*Problem to solve*
Match the word "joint". Return each line of the data below where it appears.

*Collected data*

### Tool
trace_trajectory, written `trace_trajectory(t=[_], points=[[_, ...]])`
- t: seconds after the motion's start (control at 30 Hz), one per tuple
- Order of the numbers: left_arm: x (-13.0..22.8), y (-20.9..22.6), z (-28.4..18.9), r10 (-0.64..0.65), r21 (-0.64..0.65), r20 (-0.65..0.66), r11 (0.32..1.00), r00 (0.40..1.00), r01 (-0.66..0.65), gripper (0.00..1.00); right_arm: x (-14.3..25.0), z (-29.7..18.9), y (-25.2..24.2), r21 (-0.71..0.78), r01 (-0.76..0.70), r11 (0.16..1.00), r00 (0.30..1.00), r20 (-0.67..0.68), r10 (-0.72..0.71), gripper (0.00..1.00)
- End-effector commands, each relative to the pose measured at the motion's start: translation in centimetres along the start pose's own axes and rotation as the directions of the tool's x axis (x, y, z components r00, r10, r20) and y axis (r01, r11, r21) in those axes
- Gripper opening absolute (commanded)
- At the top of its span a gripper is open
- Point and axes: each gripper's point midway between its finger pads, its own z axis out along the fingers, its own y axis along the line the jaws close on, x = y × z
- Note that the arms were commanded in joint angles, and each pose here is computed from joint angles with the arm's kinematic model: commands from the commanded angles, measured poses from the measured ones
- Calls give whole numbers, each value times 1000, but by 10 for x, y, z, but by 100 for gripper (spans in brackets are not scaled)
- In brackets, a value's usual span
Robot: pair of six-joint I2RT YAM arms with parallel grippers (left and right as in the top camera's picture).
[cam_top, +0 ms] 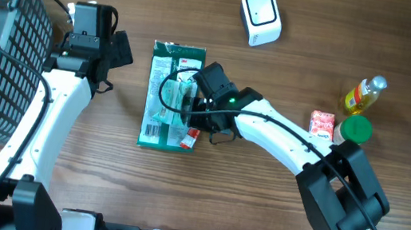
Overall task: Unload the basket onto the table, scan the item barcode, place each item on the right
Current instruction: 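Lower and close the right gripper on the red sticks' end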
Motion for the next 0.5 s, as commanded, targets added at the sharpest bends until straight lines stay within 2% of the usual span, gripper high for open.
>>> trace_trajectory(t=[0.0, 0.47], points=[[-6, 2, -2, 0, -8, 16, 1000, 1000, 0, 100, 1, 10, -9, 43, -19, 999, 1000, 8, 19, 4], [-6, 2, -2, 0, -8, 16, 1000, 1000, 0, 100, 13, 32, -22, 98, 15, 995, 999, -37, -11, 5]])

*Reply to the task*
- Note that the arms were commanded in joint angles, and each pose here is computed from joint angles with the arm's kinematic model: commands from the commanded angles, measured poses from the measured ones
Robot: pair of six-joint I2RT YAM arms with parallel grippers (left and right as in the top camera's picture).

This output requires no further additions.